Two journeys.  Too different, yet the same.  How thankful am I that we were able to stop and take the time to visit on this Trisomy 18 journey.  I just wish we had been able to do it a little sooner.   

Thursday, November 3, 2011

Marriage Refreshed

The other night, Dave and I went to see Josh Groban in concert.  It was a birthday/anniversary gift that he got me back in April.  Quite extravagant, if you ask me, but it was so worth it!

I know I'm biased here, but I think Dave and I are a pretty cool couple.  We're good for each other.  We fit.  It's something I used to think about and have so much pride in a good bit, but lately, that's fallen behind Lily and her needs, and Gabriel and his needs, and Soleil and her needs. . .and Rani and Autumn's needs, too (even though they are quite self-sufficient these days).  And I hadn't given the "coolness" of our relationship that much thought.  It's not that our marriage was struggling.  Maybe we were just falling into the rut of routine.

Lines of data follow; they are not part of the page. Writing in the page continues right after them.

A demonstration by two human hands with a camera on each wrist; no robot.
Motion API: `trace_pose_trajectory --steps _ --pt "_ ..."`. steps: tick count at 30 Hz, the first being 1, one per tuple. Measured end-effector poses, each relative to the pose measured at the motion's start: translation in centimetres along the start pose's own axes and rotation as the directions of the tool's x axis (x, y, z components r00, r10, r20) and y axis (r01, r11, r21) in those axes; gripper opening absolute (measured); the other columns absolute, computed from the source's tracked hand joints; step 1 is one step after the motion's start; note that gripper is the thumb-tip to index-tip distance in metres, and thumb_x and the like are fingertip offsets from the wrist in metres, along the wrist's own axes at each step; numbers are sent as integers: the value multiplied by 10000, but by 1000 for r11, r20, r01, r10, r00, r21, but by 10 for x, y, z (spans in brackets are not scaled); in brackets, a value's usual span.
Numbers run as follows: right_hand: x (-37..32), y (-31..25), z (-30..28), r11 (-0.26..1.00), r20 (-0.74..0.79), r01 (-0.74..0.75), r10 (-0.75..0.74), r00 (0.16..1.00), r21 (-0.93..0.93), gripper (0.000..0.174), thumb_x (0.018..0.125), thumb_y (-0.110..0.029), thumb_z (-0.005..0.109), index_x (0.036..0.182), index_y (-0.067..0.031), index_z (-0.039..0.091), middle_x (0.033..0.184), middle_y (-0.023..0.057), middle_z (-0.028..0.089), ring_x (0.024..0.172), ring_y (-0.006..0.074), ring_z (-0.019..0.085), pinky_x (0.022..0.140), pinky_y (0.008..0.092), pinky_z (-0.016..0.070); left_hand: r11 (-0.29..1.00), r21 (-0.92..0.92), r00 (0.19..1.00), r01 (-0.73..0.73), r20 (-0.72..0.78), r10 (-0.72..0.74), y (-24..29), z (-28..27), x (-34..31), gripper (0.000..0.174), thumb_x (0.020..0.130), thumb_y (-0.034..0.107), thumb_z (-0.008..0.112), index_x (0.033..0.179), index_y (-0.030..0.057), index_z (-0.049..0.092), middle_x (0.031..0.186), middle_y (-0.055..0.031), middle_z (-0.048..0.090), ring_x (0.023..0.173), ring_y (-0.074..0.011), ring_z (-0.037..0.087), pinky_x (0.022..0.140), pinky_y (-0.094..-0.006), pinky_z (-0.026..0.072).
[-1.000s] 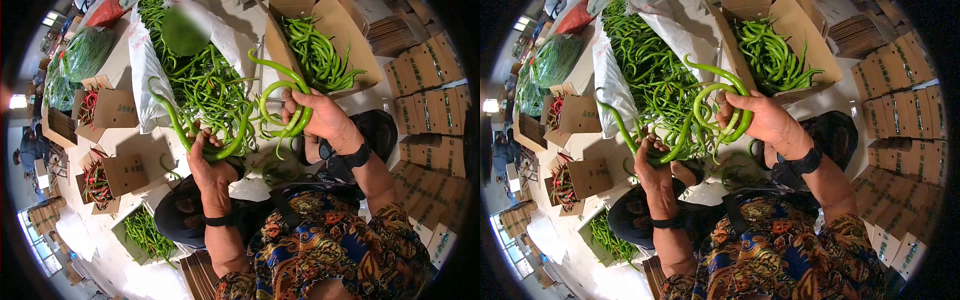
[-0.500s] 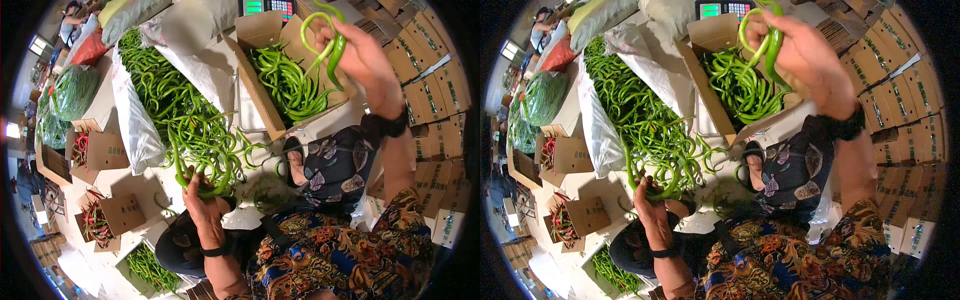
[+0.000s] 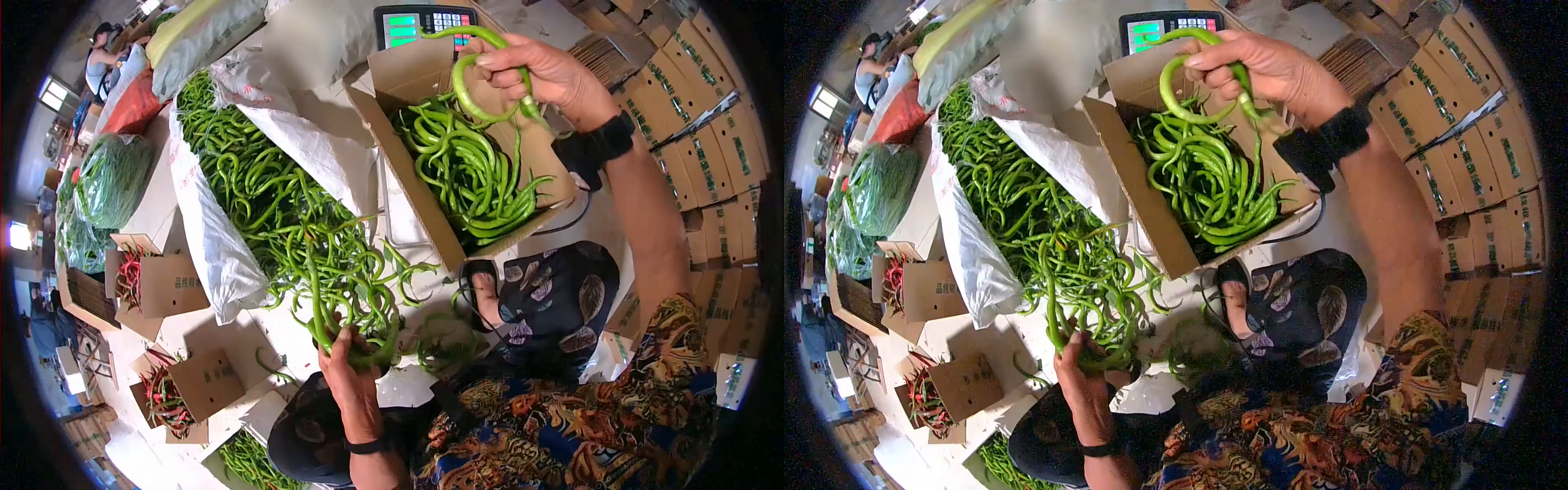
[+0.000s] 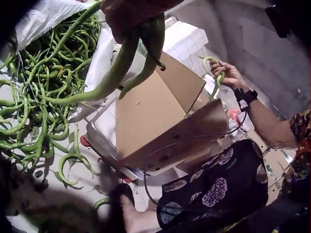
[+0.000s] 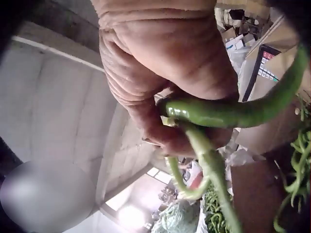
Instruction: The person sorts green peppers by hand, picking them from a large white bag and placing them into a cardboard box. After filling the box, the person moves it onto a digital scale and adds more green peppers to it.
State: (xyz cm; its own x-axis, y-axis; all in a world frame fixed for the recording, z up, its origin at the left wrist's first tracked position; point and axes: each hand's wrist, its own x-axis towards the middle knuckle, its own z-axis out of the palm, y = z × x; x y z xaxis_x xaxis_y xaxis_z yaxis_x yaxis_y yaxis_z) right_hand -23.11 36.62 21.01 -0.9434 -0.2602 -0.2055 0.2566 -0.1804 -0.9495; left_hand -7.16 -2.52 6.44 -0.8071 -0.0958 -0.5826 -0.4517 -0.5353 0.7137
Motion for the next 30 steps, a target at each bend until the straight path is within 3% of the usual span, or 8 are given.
trace_pose_trajectory --steps 5,7,9,12,15,23,27,30 --pt "-8 -36 17 993 104 114 -115 988 15 225 872 -125 641 1050 1 584 832 32 594 534 0 443 431 140 348 998 25 998 56 4 -56 -8 9 1 405 837 48 609 1218 -15 485 835 -73 562 674 -155 540 609 -285 463" --pt "-23 -41 57 990 -98 19 -33 995 -137 401 823 -168 618 1162 17 512 880 59 594 671 186 522 592 310 430 996 40 997 79 14 -79 -8 16 -1 390 834 38 601 1208 -13 504 862 -72 574 683 -150 540 631 -281 467" --pt "-25 -35 68 949 -74 23 -49 996 -315 403 859 -141 632 1199 15 482 766 -5 515 433 -4 342 360 129 293 995 43 996 90 4 -90 -9 20 0 382 830 33 599 1199 -13 513 883 -73 584 701 -148 544 648 -280 471" --pt "20 32 3 980 124 -113 133 983 -163 390 841 -121 637 1156 55 489 828 29 554 646 48 511 508 174 414 994 78 996 71 47 -75 -18 11 5 398 813 21 606 1201 -5 519 965 -79 601 777 -150 567 694 -277 476" --pt "50 84 -45 946 -40 -226 223 974 -234 271 820 -82 650 1042 42 558 864 70 614 694 121 576 577 244 472 990 116 997 79 15 -81 -22 9 6 420 809 23 620 1214 3 512 1053 -81 591 840 -152 572 721 -279 479" --pt "96 115 -105 460 -410 -302 -156 899 -835 314 812 -101 639 1122 -74 604 917 122 669 806 261 650 690 369 523 984 142 994 106 -4 -107 -24 12 5 456 811 16 629 1236 49 466 1083 -62 561 859 -143 564 715 -280 482" --pt "103 126 -89 -7 -101 -108 -296 950 -994 374 782 -78 617 1151 -136 607 1007 159 643 966 377 599 876 454 469 983 155 995 101 -10 -101 -25 17 5 435 797 22 652 1190 52 469 1044 -55 555 852 -140 565 707 -278 482" --pt "107 130 -92 16 -84 -84 -350 933 -996 368 782 -55 563 1139 -129 613 1032 165 608 1056 367 546 940 441 421 983 152 995 102 -6 -102 -30 14 8 453 790 36 661 1194 50 458 1030 -60 553 857 -147 573 703 -276 481"
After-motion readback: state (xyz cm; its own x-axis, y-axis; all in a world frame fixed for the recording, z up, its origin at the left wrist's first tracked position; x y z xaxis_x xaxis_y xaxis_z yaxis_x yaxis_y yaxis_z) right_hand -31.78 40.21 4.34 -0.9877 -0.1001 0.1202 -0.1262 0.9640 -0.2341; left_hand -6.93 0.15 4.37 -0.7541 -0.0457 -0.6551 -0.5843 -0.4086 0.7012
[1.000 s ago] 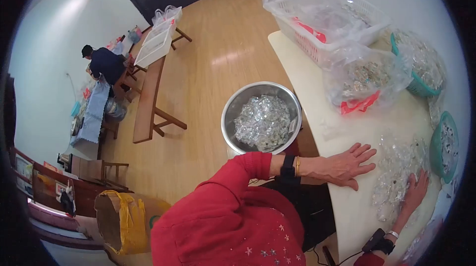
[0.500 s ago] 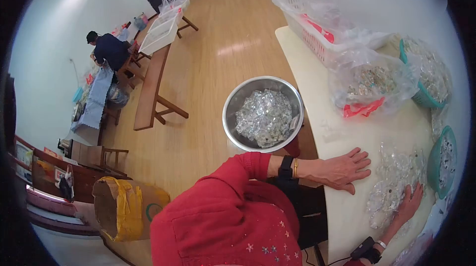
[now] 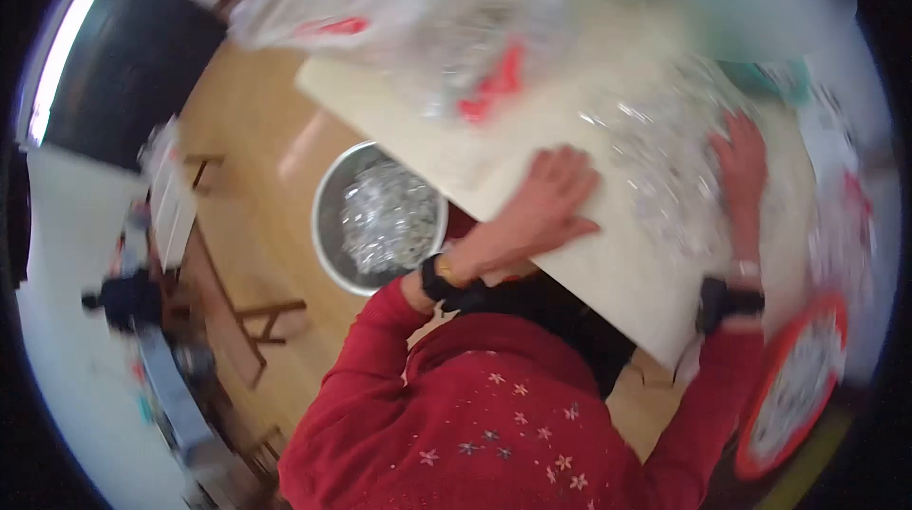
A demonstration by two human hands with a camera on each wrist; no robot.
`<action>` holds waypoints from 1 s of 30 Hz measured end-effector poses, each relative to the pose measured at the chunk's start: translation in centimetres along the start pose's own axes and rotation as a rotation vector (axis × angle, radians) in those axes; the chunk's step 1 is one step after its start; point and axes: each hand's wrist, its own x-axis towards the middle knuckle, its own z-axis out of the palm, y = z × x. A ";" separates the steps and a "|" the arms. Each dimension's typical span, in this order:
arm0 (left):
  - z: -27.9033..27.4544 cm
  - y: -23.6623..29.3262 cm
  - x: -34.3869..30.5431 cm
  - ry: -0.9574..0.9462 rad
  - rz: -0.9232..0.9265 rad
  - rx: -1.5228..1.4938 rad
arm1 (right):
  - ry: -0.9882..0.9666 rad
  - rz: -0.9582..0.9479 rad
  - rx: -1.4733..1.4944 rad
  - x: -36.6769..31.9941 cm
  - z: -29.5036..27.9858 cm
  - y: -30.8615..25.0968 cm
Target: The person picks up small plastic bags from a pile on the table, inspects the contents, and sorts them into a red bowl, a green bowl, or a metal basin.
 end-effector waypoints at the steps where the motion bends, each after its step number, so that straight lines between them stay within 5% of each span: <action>1: 0.2 0.1 -0.1 -0.009 0.011 0.031 | -0.003 0.014 -0.048 0.0 0.0 0.2; 27: -0.1 0.5 0.2 0.024 0.081 0.083 | -0.172 0.180 -0.206 -5.4 -6.7 -0.9; 30: -0.2 0.5 0.3 0.019 0.084 0.101 | -0.071 0.196 -0.248 -7.2 -6.5 0.7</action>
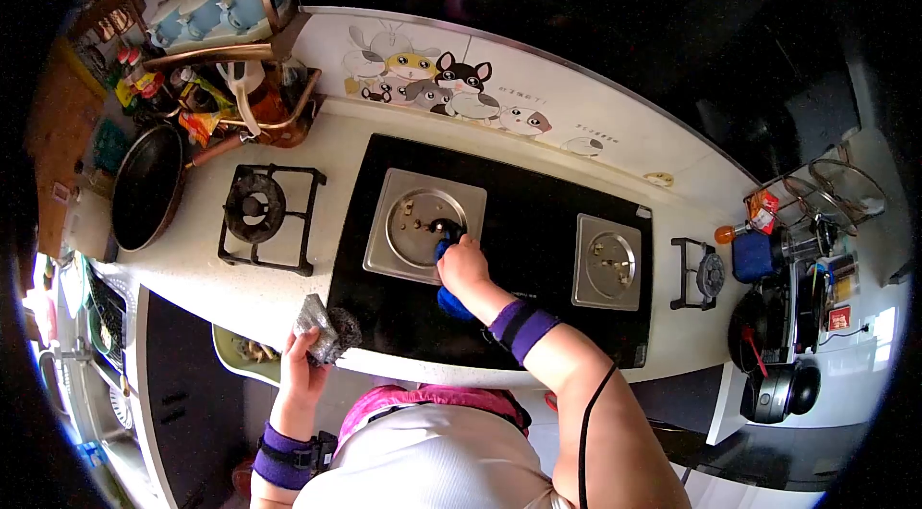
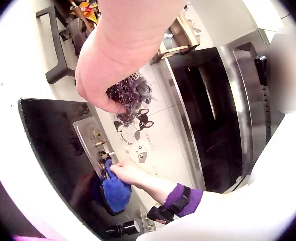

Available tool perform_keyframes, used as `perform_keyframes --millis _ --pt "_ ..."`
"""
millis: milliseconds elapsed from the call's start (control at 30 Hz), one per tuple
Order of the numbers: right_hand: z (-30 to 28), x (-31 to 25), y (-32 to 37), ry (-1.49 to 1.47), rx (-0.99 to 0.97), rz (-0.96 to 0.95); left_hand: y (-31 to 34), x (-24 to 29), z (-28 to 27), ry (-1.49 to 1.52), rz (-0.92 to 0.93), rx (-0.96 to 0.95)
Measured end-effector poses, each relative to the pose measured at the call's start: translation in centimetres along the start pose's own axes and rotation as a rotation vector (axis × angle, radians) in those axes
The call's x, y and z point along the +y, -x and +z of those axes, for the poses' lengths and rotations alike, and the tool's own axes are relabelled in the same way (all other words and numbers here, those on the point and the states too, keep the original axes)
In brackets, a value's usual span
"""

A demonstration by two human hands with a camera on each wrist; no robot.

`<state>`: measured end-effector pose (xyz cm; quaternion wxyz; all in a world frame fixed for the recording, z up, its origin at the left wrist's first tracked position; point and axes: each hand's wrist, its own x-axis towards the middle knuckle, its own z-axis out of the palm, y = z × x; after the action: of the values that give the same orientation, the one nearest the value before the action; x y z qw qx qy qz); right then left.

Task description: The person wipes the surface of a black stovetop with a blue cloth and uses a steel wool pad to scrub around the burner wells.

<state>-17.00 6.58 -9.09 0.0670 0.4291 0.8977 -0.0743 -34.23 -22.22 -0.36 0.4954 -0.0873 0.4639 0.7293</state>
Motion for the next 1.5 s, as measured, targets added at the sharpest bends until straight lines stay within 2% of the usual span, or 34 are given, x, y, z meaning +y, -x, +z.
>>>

I remember as if it were yesterday, when Dave and I were dating.  I was a big Josh Groban fan, and he had a song that he sang in Spanish.  Dave knew Spanish a whole lot better than I, and so I asked him if he could translate this song.  I can still hear Dave's voice as he translated. . .

There's a special meaning to Josh Groban now, because of that night, and it's all about Dave.

So we're at the concert, and Josh begins singing.  And it was all I could do to keep myself from crying like a baby.  Then the second song, same thing.  And the third song!  Nevermind that his voice is like honey.  Nevermind that his songs are sadly yet sweetly romantic.   It was all about realizing just how much I had been focusing on everything else and how little I had been focusing on us--Dave and me. 

It's easy to do when you have kids and a busy lifestyle.  It's even easier to do when you have a child with a disability.  I read somewhere that up to 80% of marriages where a special needs child is involved end in divorce.

I can see how.  There's that much more to deal with:  more worry, more stress, more lack of sleep, more frustration.  Just more, more, more.  And you begin taking things for granted just so you can merely survive.  That's what I did anyway.

I'm so thankful that Dave got us the tickets to that concert.  I can't say it saved a marriage--we weren't there, thank goodness--but it certainly reopened my eyes to the beauty of our marriage--that. . .coolness--and I feel refreshed and ready to take on eternity with my husband.